Kendimizi, gereksiz sahte cesurluklara teslim ederek suç mu işliyoruz.
Hüzünler de güzeldir. Çekilen çile, acı, insana kendini tanıması için önemli fırsatlardır aslında. Okumaktan bıkmadığım bir kitap, "Sana Gül Bahçesi Vadetmedim" deliliği, resmi tanımıyla akıl hastalığını anlatıyor. Asla yüzde yüz iyileşemeyeceğine ama yine de güzel günler göreceğine inanan bir başlığa sahiptir.

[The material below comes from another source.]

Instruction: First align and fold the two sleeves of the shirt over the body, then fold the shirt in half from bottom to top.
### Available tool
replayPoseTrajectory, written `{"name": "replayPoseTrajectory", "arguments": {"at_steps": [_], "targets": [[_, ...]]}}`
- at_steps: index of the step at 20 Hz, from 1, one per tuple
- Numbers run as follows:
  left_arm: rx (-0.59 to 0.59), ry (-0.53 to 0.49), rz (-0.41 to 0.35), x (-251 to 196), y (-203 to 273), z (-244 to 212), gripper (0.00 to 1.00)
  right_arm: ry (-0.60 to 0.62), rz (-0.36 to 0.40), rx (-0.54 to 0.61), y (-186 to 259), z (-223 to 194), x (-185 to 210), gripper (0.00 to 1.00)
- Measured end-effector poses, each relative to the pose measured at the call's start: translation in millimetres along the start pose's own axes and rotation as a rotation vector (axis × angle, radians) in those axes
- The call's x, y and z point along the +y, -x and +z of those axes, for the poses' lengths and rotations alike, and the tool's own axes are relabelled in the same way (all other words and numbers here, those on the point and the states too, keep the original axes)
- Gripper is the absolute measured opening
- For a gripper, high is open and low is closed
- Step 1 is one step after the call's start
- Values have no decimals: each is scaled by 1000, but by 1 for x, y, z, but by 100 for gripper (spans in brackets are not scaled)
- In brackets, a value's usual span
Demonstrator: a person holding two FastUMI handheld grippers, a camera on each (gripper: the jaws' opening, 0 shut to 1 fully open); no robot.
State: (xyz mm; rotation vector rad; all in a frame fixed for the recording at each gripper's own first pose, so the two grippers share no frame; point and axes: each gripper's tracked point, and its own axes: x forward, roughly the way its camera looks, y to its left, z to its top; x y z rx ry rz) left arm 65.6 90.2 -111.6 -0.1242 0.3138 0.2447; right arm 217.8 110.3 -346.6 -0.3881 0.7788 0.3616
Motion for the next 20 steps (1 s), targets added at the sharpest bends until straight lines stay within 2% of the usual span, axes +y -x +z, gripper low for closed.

Deborah, kimlik kavramını yitirip içine kapanmış, zengin hayalleri ve mizah duygusuyla yarattığı kendi düşsel dünyasına sığınmıştır. İki dünyanın çatışmaya başlaması, Deborah'ın akıl hastanesine düşmesine neden olur. Greenberg'in kendi yaşamından yola çıkarak yazdığı kitap, "Akıl hastalarının gizleri" üzerine pek çok ipucu taşırken, toplumun yerleşik değer yargılarına çarpıcı bir eleştiri de getiriyor, böylece "normal" kavramını sorgulamaya götürüyor bizi .
DÜŞMAN EN YAKINIMIZDA
Hepimiz sırlarımızla varız.
Hangimiz ne kadar saydam ve açığız.
Yaşadığımız her şeyi paylaşmak zorunda mıyız?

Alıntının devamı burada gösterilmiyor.